Both of these pictographs from Utah may be compared with the Moki pictographs from Oakley Springs, Arizona, copied in Figure 1, page 30.
Dr. G. W. Barnes, of San Diego, California, has kindly furnished sketches of pictographs prepared for him by Mrs. F. A. Kimball, of National City, California, which were copied from records 25 miles northeast of the former city. Many of them found upon the faces of large rocks are almost obliterated, though sufficient remains to permit tracing. The only color used appears to be red ocher. Many of the characters, as noticed upon the drawings, closely resemble those in New Mexico, at Ojo de Benado, south of Zuñi, and in the cañon leading from the cañon at Stewart’s ranch, to the Kanab Creek Cañon, Utah. This is an indication of the habitat of the Shoshonian stock apart from the linguistic evidence with which it agrees.
The power of determining the authorship of pictographs made on materials other than rocks, by means of their general style and type, can be estimated by a comparison of those of the Ojibwa, Dakota, Haida, and Innuit of Alaska presented in various parts of this paper.
PRESENCE OF CHARACTERISTIC OBJECTS.
With regard to the study of the individual characters themselves to identify the delineators of pictographs, the various considerations of fauna, religion, customs, tribal signs, indeed, most of the headings of this paper will be applicable. It is impracticable now to give further details in this immediate connection, except to add to similar particulars before presented the following notes with regard to the arrangement of hair and display of paint in identification.

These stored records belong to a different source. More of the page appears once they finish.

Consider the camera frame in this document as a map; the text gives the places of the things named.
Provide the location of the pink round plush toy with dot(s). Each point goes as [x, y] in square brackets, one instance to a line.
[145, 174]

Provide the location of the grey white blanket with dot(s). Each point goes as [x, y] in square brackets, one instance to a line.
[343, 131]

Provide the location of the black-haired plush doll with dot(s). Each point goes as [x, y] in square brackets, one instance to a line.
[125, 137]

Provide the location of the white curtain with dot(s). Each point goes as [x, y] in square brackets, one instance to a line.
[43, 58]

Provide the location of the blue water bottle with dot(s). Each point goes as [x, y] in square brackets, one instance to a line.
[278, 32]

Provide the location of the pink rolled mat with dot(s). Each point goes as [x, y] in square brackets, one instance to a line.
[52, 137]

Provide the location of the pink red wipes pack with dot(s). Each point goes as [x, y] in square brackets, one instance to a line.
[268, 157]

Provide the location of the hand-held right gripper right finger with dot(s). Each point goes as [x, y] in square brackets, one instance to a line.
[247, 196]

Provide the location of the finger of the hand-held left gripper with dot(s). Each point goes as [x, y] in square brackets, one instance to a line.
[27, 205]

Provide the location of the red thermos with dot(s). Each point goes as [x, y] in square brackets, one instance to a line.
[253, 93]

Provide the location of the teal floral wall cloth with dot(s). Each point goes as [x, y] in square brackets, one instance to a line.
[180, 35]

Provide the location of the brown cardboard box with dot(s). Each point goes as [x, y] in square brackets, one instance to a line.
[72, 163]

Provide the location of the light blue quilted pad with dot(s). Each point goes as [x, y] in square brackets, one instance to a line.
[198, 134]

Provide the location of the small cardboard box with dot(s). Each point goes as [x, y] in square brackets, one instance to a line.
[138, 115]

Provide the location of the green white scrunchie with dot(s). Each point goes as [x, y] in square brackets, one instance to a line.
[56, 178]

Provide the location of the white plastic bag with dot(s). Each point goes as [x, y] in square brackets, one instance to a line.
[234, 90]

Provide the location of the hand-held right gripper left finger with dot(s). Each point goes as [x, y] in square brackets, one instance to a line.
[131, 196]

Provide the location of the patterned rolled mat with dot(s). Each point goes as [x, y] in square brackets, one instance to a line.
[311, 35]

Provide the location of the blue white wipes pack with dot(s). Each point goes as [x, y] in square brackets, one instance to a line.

A custom obtains among the Absaroka, which, when depicted in pictographs, as is frequently done, serves greatly to facilitate identification of the principal actors in events recorded. This consists in wearing false hair, attached to the back of the head and allowed to hang down over the back. Horse hair, taken from the tail, is arranged in 8 or 10 strands, each about as thick as a finger, and laid parallel with spaces between them of the width of a single strand. Pine gum is then mixed with red ocher, or vermilion, when the individual can afford the expense, and by means of other hair, or fibers of any kind laid cross-wise, the strands are secured, and around each intersection of hair a ball of gum is plastered to hold it in place. About 4 inches further down, a similar row of gum balls and cross strings are placed, and so on down to the end. The top of the tail ornament is then secured to the hair on the back of the head. The Indians frequently incorporate the false hair with their own so as to lengthen the latter without any marked evidence of the deception. Nevertheless the transverse fastenings with their gum attachments are present. The Arikara have adopted this custom of late, and they have obtained it from the Hidatsa, who, in turn, learned it of the Absaroka.